━━ EXERCISE DATA

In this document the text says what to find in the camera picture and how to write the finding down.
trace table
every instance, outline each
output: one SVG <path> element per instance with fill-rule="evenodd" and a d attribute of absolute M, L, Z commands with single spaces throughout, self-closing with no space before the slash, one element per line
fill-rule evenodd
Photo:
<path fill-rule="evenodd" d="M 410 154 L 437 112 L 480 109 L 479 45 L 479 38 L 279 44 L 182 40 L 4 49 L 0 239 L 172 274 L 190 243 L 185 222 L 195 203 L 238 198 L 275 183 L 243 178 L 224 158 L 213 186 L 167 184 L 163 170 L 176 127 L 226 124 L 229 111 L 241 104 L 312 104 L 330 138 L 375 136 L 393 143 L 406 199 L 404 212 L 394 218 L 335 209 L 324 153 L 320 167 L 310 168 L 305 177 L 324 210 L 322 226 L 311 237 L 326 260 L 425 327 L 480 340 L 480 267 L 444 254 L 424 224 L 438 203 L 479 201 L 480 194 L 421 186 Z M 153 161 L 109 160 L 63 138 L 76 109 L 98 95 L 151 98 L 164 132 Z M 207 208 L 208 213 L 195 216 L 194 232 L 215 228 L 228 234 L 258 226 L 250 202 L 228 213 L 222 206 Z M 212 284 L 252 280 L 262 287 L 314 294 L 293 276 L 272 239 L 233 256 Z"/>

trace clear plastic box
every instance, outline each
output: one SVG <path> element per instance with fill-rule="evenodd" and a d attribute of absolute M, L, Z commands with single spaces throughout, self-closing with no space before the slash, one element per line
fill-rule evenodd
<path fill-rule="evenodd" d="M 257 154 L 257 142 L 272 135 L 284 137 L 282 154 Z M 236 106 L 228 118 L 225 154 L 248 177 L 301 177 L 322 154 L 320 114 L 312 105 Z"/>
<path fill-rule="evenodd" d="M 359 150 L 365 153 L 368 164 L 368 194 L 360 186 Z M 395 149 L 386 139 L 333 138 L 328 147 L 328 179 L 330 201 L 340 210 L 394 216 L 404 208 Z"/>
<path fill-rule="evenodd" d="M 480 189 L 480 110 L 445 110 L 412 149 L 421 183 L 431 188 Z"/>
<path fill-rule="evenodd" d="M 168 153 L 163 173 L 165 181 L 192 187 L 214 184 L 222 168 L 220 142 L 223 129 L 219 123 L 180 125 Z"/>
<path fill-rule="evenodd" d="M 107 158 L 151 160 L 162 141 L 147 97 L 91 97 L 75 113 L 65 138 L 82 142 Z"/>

━━━━
━━ EXERCISE DATA

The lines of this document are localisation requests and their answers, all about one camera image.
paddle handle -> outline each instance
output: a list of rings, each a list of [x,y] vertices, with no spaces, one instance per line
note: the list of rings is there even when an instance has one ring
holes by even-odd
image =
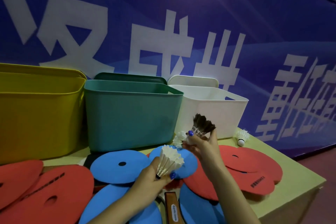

━━━━

# EXERCISE AIM:
Report back each line of the entries that holds the string "this".

# OUTPUT BELOW:
In this document the text says what to find in the camera picture and how to write the finding down.
The lines of this document are localisation requests and their answers, all about one camera image.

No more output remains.